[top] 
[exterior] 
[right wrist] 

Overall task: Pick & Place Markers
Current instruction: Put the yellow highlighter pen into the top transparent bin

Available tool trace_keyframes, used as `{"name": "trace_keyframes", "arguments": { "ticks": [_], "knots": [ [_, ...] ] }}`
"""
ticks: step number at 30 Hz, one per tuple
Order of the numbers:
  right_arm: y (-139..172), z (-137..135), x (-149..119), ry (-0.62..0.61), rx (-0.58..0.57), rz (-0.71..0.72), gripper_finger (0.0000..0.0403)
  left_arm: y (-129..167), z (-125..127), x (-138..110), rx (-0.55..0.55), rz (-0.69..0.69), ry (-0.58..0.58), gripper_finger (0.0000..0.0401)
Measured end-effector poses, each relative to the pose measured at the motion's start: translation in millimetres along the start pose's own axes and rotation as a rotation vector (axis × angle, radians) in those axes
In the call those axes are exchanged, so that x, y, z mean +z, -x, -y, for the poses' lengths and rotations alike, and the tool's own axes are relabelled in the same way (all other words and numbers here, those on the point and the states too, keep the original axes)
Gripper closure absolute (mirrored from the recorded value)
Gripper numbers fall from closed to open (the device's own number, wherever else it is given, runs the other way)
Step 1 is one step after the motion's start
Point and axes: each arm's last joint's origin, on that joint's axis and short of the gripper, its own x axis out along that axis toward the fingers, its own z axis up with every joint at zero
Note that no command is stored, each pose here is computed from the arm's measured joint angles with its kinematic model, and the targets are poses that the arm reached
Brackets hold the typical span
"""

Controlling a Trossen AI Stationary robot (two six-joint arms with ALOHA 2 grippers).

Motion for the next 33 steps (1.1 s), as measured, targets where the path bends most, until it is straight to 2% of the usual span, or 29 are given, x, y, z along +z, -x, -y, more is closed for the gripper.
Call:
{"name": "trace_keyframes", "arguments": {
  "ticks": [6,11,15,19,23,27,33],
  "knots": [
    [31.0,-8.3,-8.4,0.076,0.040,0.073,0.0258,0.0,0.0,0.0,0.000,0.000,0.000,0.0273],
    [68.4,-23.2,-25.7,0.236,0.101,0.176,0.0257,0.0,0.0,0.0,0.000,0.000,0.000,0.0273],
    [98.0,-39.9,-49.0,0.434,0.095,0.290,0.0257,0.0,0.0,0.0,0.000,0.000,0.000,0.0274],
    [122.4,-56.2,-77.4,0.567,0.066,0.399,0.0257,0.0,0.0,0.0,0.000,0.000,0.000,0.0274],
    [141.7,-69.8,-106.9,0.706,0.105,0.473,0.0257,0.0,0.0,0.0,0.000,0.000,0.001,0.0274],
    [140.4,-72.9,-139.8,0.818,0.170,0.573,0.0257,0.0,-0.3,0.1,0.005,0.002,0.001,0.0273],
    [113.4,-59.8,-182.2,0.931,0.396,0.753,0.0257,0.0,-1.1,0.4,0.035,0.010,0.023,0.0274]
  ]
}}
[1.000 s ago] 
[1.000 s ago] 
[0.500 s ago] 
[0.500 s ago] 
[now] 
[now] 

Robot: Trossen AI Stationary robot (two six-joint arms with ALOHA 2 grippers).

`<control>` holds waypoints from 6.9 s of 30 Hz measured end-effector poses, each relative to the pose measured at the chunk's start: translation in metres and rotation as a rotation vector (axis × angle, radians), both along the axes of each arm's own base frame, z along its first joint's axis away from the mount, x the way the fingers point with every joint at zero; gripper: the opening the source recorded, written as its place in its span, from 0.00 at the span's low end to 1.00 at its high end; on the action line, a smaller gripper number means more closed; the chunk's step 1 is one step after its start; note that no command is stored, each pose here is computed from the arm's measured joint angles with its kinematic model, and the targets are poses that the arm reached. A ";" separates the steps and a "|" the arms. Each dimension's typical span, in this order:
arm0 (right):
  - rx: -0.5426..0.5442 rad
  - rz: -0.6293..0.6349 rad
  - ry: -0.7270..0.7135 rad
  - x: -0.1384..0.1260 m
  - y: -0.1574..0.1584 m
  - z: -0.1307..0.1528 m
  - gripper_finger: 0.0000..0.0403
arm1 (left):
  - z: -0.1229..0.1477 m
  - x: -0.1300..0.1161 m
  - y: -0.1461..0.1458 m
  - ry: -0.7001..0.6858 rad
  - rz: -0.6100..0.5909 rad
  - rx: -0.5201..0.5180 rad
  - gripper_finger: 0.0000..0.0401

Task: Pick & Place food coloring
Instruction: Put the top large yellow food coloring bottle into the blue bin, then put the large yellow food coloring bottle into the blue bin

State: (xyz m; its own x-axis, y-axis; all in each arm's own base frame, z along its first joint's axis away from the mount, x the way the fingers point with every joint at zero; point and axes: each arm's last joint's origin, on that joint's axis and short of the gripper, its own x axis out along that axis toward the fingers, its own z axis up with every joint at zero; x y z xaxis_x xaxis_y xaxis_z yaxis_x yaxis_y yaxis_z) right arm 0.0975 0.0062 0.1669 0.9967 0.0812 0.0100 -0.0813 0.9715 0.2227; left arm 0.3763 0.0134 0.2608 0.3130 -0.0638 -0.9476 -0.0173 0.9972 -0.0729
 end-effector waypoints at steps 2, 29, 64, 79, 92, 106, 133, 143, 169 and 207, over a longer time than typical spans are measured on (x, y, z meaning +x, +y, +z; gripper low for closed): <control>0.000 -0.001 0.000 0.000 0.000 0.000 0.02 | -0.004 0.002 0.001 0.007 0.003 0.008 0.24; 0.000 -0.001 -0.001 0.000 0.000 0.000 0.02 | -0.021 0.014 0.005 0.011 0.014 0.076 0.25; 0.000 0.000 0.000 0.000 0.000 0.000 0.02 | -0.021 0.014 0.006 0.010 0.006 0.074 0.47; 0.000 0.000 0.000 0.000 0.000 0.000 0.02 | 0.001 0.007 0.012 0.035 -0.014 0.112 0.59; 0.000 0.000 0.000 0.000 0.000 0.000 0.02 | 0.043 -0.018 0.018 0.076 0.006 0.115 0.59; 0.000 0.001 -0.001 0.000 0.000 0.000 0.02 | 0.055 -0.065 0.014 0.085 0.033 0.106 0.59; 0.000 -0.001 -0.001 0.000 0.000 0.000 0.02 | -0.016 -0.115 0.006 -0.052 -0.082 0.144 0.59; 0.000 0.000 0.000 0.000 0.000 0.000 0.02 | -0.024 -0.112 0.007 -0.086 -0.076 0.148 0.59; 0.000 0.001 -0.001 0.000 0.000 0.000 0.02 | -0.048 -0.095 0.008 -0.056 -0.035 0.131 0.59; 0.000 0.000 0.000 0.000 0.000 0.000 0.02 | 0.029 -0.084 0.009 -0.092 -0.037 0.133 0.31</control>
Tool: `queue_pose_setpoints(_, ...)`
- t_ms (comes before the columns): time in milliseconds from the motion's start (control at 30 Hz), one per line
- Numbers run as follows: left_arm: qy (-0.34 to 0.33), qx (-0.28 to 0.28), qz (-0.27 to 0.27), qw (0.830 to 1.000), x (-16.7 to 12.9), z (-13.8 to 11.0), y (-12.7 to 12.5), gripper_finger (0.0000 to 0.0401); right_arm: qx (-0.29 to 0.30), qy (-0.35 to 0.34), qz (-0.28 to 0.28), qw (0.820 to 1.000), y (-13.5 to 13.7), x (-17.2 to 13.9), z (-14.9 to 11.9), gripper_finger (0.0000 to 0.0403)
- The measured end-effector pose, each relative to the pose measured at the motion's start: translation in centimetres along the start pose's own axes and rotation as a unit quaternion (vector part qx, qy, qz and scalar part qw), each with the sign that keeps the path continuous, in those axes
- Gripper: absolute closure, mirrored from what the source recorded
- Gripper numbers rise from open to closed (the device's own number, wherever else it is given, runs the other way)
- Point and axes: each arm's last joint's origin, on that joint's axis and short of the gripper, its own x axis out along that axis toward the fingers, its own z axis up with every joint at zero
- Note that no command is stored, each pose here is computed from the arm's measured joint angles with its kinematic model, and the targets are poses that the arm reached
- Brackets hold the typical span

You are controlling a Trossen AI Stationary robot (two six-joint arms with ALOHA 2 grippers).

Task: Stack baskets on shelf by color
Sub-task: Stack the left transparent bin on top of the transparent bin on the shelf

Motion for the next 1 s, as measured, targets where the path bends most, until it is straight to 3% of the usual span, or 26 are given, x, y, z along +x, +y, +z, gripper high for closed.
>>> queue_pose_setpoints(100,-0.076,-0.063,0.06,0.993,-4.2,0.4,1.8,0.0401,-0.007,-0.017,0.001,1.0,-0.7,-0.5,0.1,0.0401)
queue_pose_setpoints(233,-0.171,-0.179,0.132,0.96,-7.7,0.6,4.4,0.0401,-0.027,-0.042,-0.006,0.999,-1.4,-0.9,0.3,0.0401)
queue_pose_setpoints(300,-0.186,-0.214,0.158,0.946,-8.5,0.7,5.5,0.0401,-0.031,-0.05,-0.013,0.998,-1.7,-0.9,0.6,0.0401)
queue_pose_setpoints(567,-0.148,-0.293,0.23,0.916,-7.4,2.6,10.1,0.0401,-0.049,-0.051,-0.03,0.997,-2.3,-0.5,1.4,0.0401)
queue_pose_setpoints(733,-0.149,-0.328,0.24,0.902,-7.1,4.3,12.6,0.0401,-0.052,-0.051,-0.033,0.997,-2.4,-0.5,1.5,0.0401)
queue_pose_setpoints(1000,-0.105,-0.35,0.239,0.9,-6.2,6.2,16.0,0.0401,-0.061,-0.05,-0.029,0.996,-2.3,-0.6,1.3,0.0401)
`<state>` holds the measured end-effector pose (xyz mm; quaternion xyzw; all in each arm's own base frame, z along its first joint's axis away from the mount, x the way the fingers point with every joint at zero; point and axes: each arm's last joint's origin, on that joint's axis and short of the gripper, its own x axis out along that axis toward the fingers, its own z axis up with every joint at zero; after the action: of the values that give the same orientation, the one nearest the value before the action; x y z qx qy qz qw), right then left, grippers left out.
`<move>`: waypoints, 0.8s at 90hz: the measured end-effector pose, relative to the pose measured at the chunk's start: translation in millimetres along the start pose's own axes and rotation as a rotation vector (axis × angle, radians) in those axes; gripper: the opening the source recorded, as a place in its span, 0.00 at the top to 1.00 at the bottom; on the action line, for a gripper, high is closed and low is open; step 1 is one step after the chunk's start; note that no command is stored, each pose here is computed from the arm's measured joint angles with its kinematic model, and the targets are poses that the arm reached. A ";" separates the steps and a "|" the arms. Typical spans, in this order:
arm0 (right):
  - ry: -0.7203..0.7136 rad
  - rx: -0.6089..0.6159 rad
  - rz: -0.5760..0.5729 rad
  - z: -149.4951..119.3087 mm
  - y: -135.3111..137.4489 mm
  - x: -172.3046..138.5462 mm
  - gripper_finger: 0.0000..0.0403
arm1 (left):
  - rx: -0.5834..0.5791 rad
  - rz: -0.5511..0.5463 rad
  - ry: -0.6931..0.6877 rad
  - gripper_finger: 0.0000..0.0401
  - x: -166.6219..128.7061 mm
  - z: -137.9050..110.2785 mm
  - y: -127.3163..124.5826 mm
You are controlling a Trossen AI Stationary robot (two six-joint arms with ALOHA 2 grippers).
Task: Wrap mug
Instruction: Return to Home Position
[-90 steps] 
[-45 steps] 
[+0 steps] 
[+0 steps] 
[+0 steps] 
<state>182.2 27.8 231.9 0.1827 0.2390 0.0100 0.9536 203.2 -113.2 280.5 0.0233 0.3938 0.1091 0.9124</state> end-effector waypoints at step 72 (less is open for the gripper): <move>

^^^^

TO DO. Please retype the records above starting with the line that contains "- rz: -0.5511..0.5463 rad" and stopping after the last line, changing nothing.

WRITTEN ANSWER.
  - rz: -0.5511..0.5463 rad
  - ry: -0.6931..0.6877 rad
  - gripper_finger: 0.0000..0.0401
  - x: -166.6219..128.7061 mm
  - z: -137.9050..110.2785 mm
  - y: -127.3163..124.5826 mm
You are controlling a Trossen AI Stationary robot (two six-joint arms with ALOHA 2 grippers).
Task: Wrap mug
Instruction: Return to Home Position
[-90 steps] 
[-45 steps] 
[+0 steps] 
[+0 steps] 
[+0 steps] 
<state>182.2 27.8 231.9 0.1827 0.2390 0.0100 0.9536 203.2 -113.2 280.5 0.0233 0.3938 0.1091 0.9124</state> end-effector waypoints at step 72 (less is open for the gripper): <move>

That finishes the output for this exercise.